··· Data block ···

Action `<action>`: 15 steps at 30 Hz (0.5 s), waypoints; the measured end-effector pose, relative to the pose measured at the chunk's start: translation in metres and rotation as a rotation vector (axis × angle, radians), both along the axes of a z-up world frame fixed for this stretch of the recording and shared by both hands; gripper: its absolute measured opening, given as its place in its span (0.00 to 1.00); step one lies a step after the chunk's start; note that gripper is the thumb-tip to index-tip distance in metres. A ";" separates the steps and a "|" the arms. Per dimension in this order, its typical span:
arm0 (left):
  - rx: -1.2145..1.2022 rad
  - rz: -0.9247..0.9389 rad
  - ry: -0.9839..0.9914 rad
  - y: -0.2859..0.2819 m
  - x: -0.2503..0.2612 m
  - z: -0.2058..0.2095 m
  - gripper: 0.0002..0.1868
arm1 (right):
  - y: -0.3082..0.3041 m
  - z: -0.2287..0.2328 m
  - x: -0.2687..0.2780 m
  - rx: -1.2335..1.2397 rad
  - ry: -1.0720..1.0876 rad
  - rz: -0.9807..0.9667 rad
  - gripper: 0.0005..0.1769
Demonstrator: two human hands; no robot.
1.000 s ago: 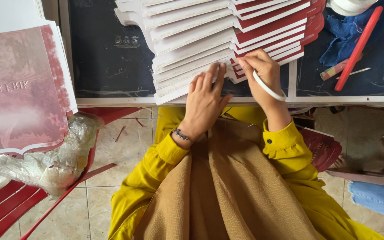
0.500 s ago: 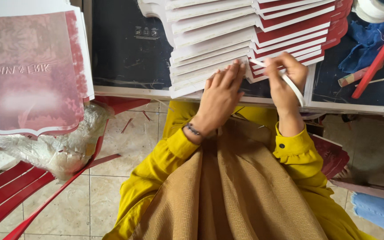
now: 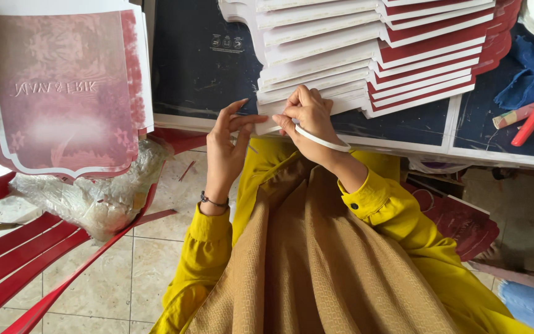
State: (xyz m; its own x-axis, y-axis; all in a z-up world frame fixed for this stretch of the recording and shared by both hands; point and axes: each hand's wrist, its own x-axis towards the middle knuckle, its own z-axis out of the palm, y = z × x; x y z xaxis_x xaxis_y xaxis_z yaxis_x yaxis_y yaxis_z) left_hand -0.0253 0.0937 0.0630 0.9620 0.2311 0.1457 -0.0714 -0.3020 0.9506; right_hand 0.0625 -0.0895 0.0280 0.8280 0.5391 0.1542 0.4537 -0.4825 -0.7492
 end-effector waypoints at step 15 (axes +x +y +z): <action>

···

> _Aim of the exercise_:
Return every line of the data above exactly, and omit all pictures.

> _Written answer_:
Action `<action>`: 15 steps at 30 Hz (0.5 s), waypoints; the measured end-effector pose, relative to the pose measured at the chunk's start: translation in metres and rotation as a rotation vector (axis × angle, radians), both along the axes of a z-up world frame fixed for this stretch of the recording and shared by both hands; gripper: its absolute measured opening, given as its place in its span (0.00 to 1.00); step one lies a step after the chunk's start; note that gripper is the thumb-tip to index-tip distance in metres. A ";" separates the steps and a "|" the arms. Per dimension in this order, its typical span:
arm0 (left):
  - rx: -1.2145..1.2022 rad
  - rz: -0.9247..0.9389 rad
  - ry: -0.9839..0.9914 rad
  - y: -0.2859..0.2819 m
  - x: -0.2503..0.2612 m
  - z: -0.2058..0.2095 m
  - gripper: 0.0002..0.1868
arm1 (right):
  - y: -0.3082..0.3041 m
  - z: -0.2287..0.2328 m
  - x: -0.2687..0.2780 m
  - rx: -1.2335..1.2397 rad
  - ry: -1.0720..1.0876 rad
  - rz: -0.9807..0.9667 rad
  - gripper: 0.0005..0.1769
Demonstrator: two human hands; no robot.
1.000 s ago: 
0.500 s ago: 
now: 
State: (xyz m; its own x-axis, y-axis; all in a z-up world frame fixed for this stretch of the recording and shared by both hands; point and axes: each hand's wrist, its own x-axis towards the middle knuckle, its own z-axis out of the palm, y = z × x; x y z xaxis_x xaxis_y xaxis_z yaxis_x yaxis_y yaxis_z) left_hand -0.0253 0.0937 0.0630 0.9620 0.2311 0.1457 -0.0714 -0.3020 0.9506; right_hand 0.0625 -0.0895 0.0280 0.8280 0.5391 0.1542 0.4537 -0.4825 -0.7492
 end-effector waypoints at step 15 (axes +x +y +z): <action>

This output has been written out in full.